■ What is expected:
The listing is to be reproduced exactly, excluding its pictures.

■ Dataset content:
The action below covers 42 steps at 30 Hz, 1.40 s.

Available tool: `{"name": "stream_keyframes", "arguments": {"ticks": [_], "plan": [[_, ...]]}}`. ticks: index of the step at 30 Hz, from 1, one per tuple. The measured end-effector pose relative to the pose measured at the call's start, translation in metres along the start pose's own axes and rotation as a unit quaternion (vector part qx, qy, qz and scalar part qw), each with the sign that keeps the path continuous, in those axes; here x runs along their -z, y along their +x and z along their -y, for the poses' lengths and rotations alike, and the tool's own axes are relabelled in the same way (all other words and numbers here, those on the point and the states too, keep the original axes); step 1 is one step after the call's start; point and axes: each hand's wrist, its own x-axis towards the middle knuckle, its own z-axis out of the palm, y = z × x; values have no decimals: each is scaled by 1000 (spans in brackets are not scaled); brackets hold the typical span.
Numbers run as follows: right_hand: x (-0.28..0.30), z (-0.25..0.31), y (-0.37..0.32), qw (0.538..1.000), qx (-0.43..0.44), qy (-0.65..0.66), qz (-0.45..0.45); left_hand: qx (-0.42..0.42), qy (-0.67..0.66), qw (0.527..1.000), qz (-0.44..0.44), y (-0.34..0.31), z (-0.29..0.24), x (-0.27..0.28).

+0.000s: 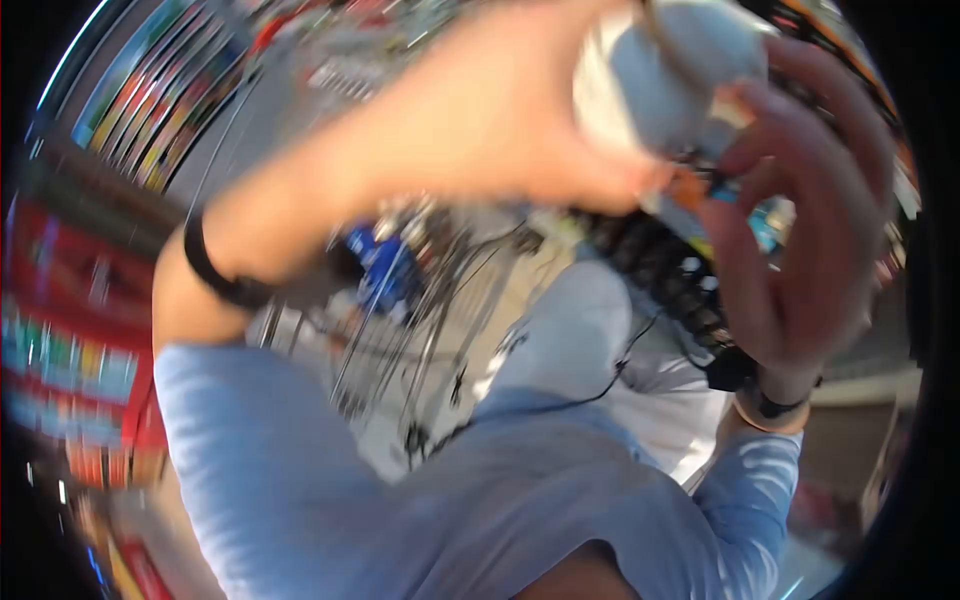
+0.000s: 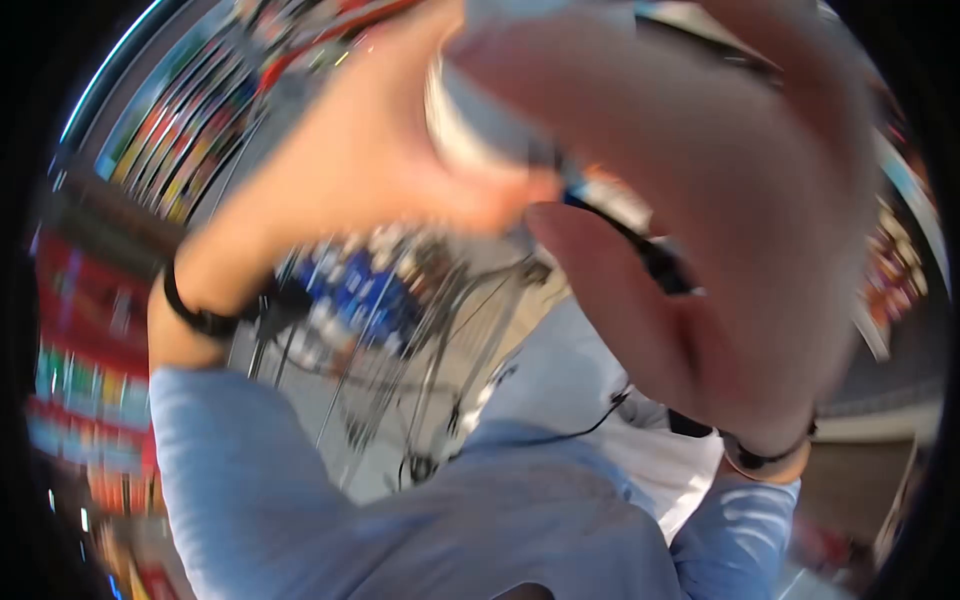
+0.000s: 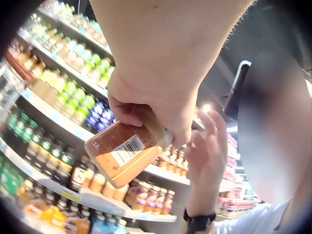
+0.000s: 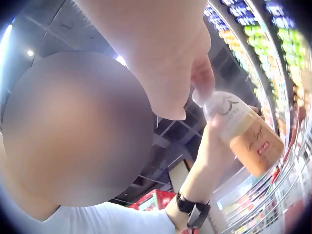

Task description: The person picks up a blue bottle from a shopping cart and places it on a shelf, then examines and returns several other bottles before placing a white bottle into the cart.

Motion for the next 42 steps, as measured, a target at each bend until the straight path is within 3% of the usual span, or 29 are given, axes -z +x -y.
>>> {"name": "stream_keyframes", "arguments": {"ticks": [1, 4, 6, 9, 11, 12, 14, 16, 17, 19, 22, 23, 24, 25, 26, 31, 42], "plan": [[-6, 6, 0, 999, -17, 25, 39, 27, -14, 1000, -9, -11, 14, 22], [-46, 4, -1, 982, 81, 124, 117, 149, -63, 985, -66, -51, 46, 94], [-59, 16, -8, 965, 131, 171, 147, 233, 6, 961, -146, -88, 59, 141], [-82, 34, -17, 950, 181, 224, 124, 307, 141, 909, -246, -172, 52, 202], [-93, 43, -19, 937, 196, 267, 115, 450, 198, 822, -287, -260, 92, 256], [-97, 44, -17, 933, 199, 279, 111, 481, 173, 829, -228, -273, 82, 244], [-105, 46, -14, 925, 206, 301, 102, 542, 126, 792, -251, -320, 100, 230], [-111, 49, -16, 918, 211, 315, 112, 538, 133, 804, -217, -354, 106, 197], [-115, 51, -18, 917, 216, 318, 110, 592, 99, 776, -194, -355, 99, 177], [-121, 56, -21, 915, 217, 319, 120, 635, 27, 767, -93, -369, 102, 156], [-128, 68, -26, 917, 198, 316, 143, 616, -53, 781, -92, -397, 115, 108], [-131, 72, -26, 909, 204, 329, 153, 633, -91, 764, -79, -417, 126, 90], [-135, 74, -27, 909, 207, 329, 151, 614, -75, 784, -50, -422, 128, 71], [-140, 77, -27, 909, 211, 328, 149, 664, -54, 746, 5, -389, 107, 58], [-144, 80, -27, 908, 215, 327, 147, 605, -105, 789, -18, -426, 127, 33], [-158, 89, -30, 902, 203, 342, 167, 646, -132, 737, 144, -445, 132, -25], [-171, 86, -30, 909, 183, 332, 175, 630, -140, 600, 473, -455, 119, -50]]}}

■ Task answer:
The action below covers 42 steps at 30 Hz, 1.40 s.

Available tool: `{"name": "stream_keyframes", "arguments": {"ticks": [_], "plan": [[_, ...]]}}`. ticks: index of the step at 30 Hz, from 1, one per tuple. The measured end-effector pose relative to the pose measured at the call's start, translation in metres along the start pose's own axes and rotation as a unit quaternion (vector part qx, qy, qz and scalar part qw), each with the sign that keeps the path continuous, in those axes; here x runs along their -z, y along their +x and z along their -y, for the poses' lengths and rotations alike, and the tool's own axes are relabelled in the same way (all other words and numbers here, those on the point and the states too, keep the original axes); step 1 is one step after the call's start; point and axes: each hand's wrist, its own x-axis towards the middle knuckle, its own z-axis out of the palm, y = z × x; values have no decimals: each is scaled by 1000 (spans in brackets are not scaled); brackets hold the typical span.
Numbers run as follows: right_hand: x (-0.28..0.30), z (-0.25..0.31), y (-0.37..0.32), qw (0.538..1.000), qx (-0.43..0.44), qy (-0.65..0.66), qz (-0.45..0.45); left_hand: qx (-0.42..0.42), qy (-0.67..0.66), qw (0.527..1.000), qz (-0.44..0.44), y (-0.34..0.31), z (-0.29..0.24), x (-0.27..0.28).

+0.000s: 
+0.000s: 
+0.000s: 
+0.000s: 

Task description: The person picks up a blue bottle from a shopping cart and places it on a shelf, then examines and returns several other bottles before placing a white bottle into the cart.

Motion for the next 42 steps, as measured, a target at each bend until the straight path is within 3% of the usual span, or 29 are given, axes -z +x -y.
>>> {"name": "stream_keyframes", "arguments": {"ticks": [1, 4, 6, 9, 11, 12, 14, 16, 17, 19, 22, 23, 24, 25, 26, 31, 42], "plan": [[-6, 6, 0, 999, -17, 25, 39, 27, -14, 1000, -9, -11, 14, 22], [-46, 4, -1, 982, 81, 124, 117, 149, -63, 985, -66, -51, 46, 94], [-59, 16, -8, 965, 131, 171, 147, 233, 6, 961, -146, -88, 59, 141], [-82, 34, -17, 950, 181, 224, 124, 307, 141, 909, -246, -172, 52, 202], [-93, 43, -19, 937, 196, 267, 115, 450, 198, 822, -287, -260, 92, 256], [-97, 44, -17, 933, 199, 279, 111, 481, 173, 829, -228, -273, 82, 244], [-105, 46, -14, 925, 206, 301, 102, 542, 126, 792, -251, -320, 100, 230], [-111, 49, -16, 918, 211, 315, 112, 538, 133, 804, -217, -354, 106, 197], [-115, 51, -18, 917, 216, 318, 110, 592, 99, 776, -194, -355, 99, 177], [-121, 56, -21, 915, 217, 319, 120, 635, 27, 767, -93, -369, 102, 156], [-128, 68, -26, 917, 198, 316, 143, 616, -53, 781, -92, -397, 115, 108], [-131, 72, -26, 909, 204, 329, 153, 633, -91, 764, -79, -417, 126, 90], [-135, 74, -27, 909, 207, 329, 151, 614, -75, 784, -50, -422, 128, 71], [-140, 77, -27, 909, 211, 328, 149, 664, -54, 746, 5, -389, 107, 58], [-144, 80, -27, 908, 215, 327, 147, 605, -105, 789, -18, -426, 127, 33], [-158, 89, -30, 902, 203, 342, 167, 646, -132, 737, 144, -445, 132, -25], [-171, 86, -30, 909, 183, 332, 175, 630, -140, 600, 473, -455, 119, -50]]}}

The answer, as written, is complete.